• [ASSIGNMENT]:
Whenever the word "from" shows up in a line of the data, copy that line.

• [COLLECTED DATA]:
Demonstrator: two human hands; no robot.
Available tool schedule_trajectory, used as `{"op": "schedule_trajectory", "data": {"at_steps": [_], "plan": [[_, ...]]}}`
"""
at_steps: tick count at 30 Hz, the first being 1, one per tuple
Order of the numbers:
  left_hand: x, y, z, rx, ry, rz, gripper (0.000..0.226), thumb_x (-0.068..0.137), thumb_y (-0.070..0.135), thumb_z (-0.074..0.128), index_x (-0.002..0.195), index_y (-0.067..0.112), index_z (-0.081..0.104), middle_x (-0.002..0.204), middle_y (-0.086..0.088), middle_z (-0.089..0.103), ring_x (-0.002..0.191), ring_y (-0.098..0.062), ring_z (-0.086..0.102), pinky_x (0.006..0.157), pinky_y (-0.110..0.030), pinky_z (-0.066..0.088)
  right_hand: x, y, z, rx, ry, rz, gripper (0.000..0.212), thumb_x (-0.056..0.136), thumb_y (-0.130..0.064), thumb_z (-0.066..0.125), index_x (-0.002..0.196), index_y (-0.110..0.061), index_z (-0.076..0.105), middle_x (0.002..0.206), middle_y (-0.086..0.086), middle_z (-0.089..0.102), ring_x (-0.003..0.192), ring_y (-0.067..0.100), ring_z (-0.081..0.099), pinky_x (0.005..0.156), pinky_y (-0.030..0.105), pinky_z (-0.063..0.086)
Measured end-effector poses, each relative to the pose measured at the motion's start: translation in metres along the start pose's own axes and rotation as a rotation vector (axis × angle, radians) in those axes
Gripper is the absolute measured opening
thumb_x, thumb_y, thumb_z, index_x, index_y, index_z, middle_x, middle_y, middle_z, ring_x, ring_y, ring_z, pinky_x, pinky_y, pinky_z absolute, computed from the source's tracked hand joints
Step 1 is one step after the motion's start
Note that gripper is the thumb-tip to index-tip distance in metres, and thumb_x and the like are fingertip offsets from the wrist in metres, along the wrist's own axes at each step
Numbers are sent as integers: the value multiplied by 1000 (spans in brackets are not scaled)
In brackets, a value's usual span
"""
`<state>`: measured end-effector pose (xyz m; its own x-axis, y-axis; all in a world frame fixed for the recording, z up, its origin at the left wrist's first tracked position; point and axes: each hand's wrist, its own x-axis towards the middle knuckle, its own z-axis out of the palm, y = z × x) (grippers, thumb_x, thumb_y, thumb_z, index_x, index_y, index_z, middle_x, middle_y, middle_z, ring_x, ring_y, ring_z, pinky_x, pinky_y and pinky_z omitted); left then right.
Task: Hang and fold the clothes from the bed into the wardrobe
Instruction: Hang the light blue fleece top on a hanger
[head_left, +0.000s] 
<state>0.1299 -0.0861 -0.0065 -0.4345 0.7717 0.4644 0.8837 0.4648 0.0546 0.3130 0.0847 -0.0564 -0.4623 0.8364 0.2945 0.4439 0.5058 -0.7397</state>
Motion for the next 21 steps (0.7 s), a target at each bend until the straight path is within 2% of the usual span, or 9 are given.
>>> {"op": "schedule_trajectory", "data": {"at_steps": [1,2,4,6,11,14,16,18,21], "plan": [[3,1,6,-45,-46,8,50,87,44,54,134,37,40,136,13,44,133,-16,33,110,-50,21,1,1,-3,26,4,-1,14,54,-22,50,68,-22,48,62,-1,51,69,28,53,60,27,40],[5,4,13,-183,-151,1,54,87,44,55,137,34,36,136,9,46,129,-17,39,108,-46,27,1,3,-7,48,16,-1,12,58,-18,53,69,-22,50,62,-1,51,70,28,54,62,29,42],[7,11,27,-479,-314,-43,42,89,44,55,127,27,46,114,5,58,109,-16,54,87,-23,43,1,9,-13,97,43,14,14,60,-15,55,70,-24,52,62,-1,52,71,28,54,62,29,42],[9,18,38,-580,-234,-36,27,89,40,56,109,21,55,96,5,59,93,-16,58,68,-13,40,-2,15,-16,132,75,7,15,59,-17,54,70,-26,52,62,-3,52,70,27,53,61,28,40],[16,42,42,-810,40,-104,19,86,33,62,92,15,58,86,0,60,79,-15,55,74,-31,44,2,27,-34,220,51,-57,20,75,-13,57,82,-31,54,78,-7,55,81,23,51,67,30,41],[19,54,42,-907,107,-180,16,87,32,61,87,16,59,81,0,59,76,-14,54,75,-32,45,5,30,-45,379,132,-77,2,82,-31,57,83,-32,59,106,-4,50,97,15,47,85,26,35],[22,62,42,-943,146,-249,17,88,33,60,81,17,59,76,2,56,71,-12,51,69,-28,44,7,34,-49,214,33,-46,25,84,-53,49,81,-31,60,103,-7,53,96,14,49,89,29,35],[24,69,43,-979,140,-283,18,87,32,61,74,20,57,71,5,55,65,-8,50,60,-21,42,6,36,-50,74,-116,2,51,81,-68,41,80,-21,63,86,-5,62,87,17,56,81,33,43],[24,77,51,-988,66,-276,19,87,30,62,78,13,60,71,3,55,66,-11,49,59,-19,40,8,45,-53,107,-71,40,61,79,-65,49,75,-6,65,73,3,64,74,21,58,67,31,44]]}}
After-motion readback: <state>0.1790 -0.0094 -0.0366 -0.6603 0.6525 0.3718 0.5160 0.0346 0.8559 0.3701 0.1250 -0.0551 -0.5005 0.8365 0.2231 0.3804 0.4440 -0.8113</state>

• [EXERCISE RESULT]:
thumb_x, thumb_y, thumb_z, index_x, index_y, index_z, middle_x, middle_y, middle_z, ring_x, ring_y, ring_z, pinky_x, pinky_y, pinky_z absolute, computed from the source's tracked hand joints
Note that gripper is the thumb-tip to index-tip distance in metres, and thumb_x and the like are fingertip offsets from the wrist in metres, along the wrist's own axes at each step
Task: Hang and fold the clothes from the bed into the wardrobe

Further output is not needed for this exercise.